Shoofly Pie & Chop Shop (44 page)

The sheriff limped to the open doorway and glared in. He saw the twisted wreckage of the screen door and the floor littered with dirt and rock and shards of broken glass. The door to the blue-bright office stood open, and within the office one exterior door swung slowly on its hinges.

From seventy-five yards away he had watched Kathryn turn and flee toward the far side of the building. He hobbled forward, clutching his left thigh where the door handle caught him just below the hip. The impact had knocked him twenty feet and left a throbbing fist-sized knot of purple and green. He never lost consciousness, but it had been a full minute before he struggled to his feet and spotted the despectacled head of Dr.
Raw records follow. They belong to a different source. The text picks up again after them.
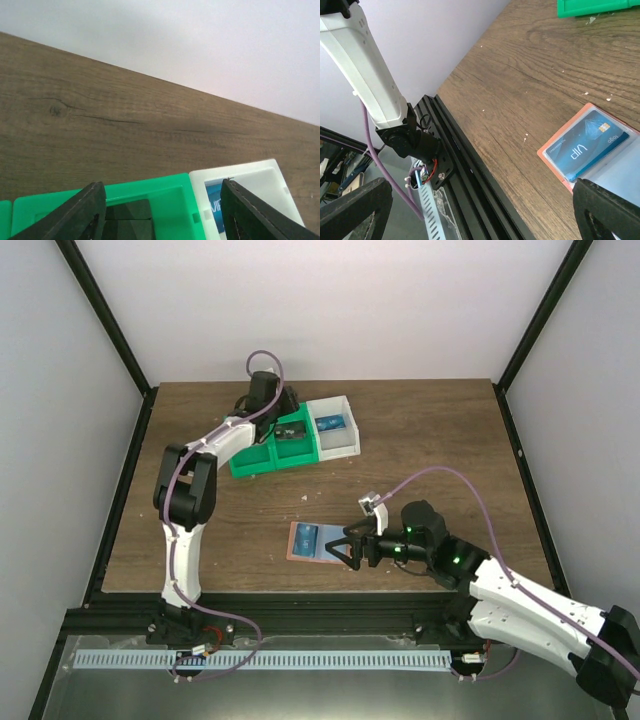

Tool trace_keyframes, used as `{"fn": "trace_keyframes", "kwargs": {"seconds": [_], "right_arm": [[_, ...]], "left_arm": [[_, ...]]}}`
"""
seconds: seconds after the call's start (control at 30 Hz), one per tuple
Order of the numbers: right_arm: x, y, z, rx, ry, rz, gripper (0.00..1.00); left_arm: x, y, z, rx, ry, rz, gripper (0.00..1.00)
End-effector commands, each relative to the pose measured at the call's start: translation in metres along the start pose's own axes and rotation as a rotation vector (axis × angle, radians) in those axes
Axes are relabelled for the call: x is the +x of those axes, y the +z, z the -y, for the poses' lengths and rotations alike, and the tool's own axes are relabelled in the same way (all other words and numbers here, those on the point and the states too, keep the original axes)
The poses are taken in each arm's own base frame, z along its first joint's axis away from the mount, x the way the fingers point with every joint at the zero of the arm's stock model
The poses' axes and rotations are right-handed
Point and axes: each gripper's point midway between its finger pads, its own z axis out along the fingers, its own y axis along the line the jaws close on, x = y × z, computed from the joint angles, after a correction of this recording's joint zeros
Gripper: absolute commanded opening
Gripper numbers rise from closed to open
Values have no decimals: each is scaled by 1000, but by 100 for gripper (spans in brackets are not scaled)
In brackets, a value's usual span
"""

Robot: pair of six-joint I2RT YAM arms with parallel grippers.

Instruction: Take the credit cards out of the card holder

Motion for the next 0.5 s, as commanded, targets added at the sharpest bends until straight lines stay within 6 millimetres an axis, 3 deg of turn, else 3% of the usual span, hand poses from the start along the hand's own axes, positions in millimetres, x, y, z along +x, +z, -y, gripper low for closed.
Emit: {"fn": "trace_keyframes", "kwargs": {"seconds": [0.0, 0.17, 0.3, 0.47], "right_arm": [[-20, -2, -9, 3, -19, 41, 100], [-16, 3, 10, 85, 87, 34, 100], [-9, 7, 36, 196, 202, 30, 100], [-10, 13, 52, 290, 272, 16, 100]], "left_arm": [[-7, -16, 11, 32, 11, -35, 72], [2, -46, 15, 57, 6, -93, 99], [18, -75, 16, 86, -3, -160, 100], [48, -117, 32, 214, -14, -317, 96]]}}
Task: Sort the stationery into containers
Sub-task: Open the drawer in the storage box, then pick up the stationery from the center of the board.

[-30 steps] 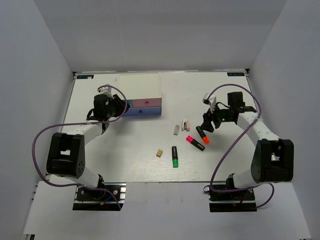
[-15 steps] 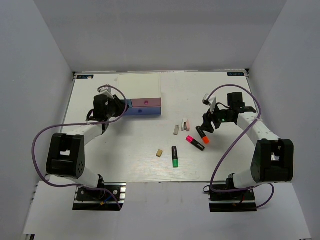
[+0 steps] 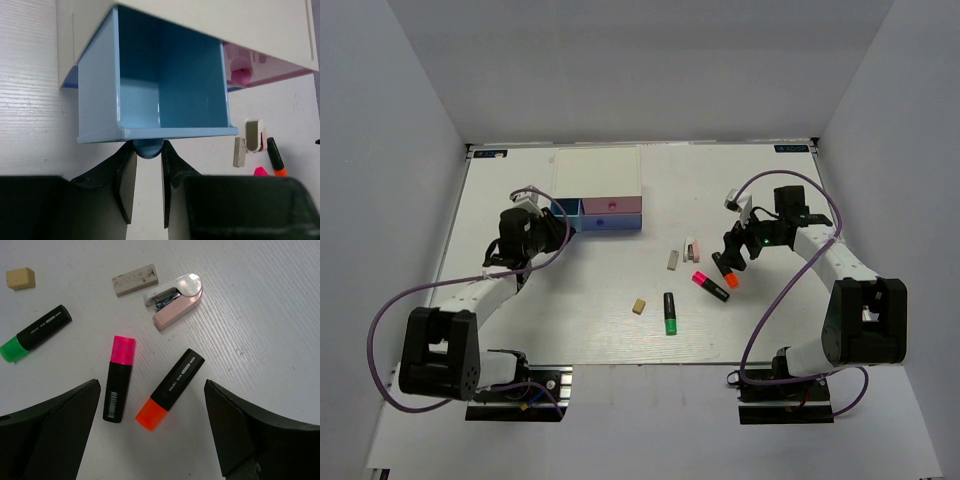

Polchak bobbing like a buoy above the sea of yellow-green. He drew his sidearm and leveled it—but Kathryn’s shout made him rush his shot, and he fired harmlessly overhead, cursing himself for his lack of discipline.

He stopped and swept the field with eyes as dark as blood.

There.

A hundred yards away in the center of an open meadow Kathryn stood perfectly still. She faced away from him with her head slightly bowed, and her arms seemed to disappear at the elbow as though her hands might be folded in front of her. She looked to him like that goddess in the picture book at the Holcum County Library, majestic and holy and alabaster-pure, but without arms—because the goddess reaches out for no one, but waits eternally for someone worthy to reach for her.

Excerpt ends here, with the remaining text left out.